The word "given" may appear in the records below. Report how many lines contain it, and write nothing besides the number.

(Dataset entries)

-----

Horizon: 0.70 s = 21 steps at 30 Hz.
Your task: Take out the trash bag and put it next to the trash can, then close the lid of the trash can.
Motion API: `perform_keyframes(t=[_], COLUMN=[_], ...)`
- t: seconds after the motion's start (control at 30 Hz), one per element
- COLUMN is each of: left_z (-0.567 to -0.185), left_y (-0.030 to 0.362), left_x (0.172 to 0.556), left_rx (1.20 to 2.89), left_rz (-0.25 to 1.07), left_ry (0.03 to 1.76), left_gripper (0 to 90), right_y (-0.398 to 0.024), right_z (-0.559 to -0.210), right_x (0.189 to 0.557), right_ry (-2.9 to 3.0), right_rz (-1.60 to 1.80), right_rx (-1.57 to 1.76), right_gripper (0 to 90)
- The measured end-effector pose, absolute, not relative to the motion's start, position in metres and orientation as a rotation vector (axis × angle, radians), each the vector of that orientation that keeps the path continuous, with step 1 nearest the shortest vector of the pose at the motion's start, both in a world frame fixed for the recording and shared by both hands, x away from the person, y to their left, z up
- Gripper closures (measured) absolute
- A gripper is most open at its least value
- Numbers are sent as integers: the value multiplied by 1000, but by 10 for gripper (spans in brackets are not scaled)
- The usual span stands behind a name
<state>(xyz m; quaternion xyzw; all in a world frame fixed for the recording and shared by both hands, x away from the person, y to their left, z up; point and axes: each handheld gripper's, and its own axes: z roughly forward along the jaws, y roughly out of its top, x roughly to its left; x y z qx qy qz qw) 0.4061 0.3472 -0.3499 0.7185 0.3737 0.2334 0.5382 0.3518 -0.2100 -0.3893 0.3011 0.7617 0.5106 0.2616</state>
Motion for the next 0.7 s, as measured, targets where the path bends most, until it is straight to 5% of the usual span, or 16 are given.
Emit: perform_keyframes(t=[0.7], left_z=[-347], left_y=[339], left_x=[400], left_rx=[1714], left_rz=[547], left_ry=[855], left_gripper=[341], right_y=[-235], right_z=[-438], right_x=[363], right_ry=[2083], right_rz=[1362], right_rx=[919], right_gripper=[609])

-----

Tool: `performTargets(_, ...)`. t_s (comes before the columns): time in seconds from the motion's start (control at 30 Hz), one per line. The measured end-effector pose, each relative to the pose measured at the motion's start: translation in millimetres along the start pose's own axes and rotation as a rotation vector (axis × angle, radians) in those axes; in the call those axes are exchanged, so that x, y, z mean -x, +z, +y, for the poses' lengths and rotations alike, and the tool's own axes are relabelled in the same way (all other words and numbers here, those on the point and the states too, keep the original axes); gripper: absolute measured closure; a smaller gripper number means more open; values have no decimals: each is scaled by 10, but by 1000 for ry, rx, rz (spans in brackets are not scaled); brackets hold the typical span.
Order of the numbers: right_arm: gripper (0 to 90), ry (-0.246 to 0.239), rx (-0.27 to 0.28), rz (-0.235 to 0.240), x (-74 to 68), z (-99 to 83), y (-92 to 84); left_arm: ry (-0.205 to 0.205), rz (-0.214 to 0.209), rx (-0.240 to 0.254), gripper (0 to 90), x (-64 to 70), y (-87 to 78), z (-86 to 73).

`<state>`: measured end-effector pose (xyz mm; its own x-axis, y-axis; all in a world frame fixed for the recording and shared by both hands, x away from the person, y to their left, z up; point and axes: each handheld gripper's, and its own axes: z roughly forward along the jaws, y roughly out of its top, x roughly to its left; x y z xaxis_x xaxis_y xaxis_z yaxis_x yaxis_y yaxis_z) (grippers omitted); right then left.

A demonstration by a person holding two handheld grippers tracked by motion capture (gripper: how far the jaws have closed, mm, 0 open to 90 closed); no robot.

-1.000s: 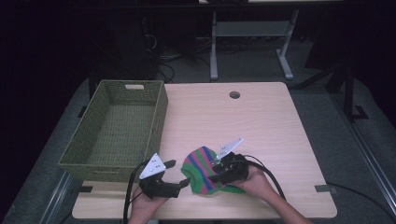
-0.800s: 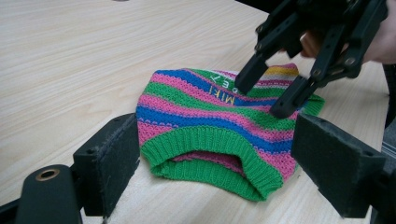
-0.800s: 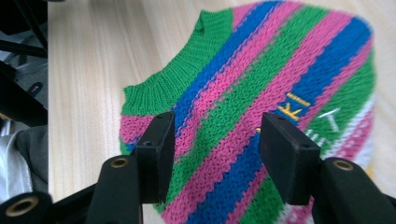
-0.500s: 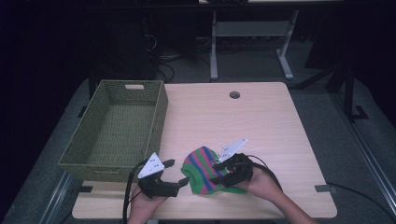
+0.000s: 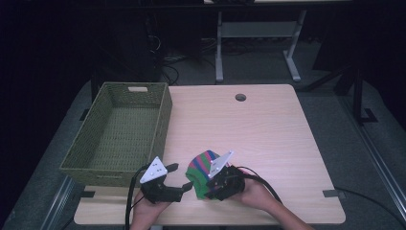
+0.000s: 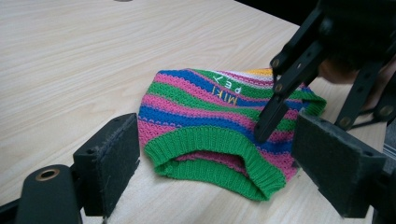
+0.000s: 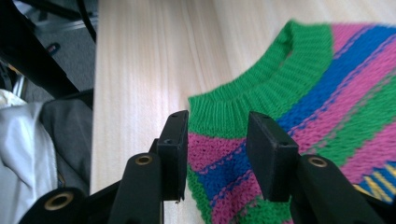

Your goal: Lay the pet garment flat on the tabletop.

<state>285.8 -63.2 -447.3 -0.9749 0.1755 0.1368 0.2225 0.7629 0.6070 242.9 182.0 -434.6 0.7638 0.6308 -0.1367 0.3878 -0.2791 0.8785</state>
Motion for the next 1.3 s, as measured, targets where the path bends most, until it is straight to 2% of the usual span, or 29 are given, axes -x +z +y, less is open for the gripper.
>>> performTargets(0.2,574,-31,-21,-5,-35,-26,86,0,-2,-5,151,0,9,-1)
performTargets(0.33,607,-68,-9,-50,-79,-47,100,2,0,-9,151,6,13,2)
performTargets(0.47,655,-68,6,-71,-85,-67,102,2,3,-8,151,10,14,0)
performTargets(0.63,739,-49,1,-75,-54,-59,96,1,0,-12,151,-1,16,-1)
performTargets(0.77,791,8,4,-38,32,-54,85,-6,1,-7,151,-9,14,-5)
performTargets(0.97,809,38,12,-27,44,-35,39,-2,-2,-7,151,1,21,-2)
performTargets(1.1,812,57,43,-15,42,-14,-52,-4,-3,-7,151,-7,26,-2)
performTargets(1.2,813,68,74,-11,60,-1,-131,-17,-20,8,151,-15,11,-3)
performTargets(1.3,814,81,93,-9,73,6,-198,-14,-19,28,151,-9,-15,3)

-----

▶ [Response area]:
2